Grab Yourself Some Free Lunch: A Pareto Optimal Combination of Workdays and Salary
Imagine you could negotiate your workweek with your boss—deciding not just your salary but also how many days you work. Sounds great, right? Surprisingly, there’s a game-theoretic opportunity hidden here, one where both you and your boss could end up better off without costing either party anything extra. This is known as finding a Pareto optimal combination of workdays and salary.
What’s the Catch?
Let’s assume your boss wants you to work as much as possible for as little pay as possible. You, on the other hand, would love to work fewer days but still get a fair salary. Currently, you have a contract with a fixed number of workdays and salary. But is it the best possible deal for both of you? Probably not!
The secret lies in differing preferences. You and your boss value workdays and salary differently due to diminishing returns in utility. Maybe you'd be willing to take a slight pay cut to get an extra day off, while your boss values your extra workday less than you value that day of freedom. This is where a Pareto improvement—an adjustment that benefits one party without making the other worse off—can come into play.
A Win-Win Scenario
Here’s how it works: you propose a new combination of workdays and salary that your boss is indifferent about. Your boss won’t mind the change as long as the value of your work minus the salary stays the same. You, however, can choose a combination that brings you greater personal satisfaction (more time off, or a different balance of work and life).

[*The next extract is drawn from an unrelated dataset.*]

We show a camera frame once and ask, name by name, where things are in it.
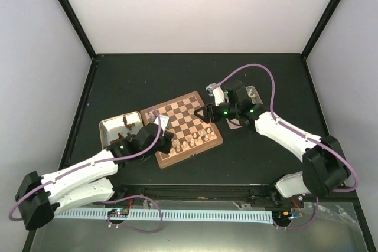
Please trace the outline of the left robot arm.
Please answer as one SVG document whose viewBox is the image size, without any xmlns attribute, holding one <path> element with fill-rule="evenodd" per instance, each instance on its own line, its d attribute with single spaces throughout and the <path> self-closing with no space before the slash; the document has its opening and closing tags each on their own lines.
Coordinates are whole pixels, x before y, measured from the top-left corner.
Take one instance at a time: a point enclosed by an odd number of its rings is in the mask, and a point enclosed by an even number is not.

Since you derive more value from extra free time than your boss loses in work output, the new contract is better for you without costing your boss anything extra.
Finding the Sweet Spot
By negotiating to reflect both parties’ preferences, you can tweak your contract to match a point where no further improvement is possible without making one side worse off. This point is the Pareto optimal outcome: a balanced, efficient deal where both you and your boss are happy. So, don’t settle for a rigid work-salary structure. Explore those trade-offs and find the combination that makes work feel just a little more rewarding!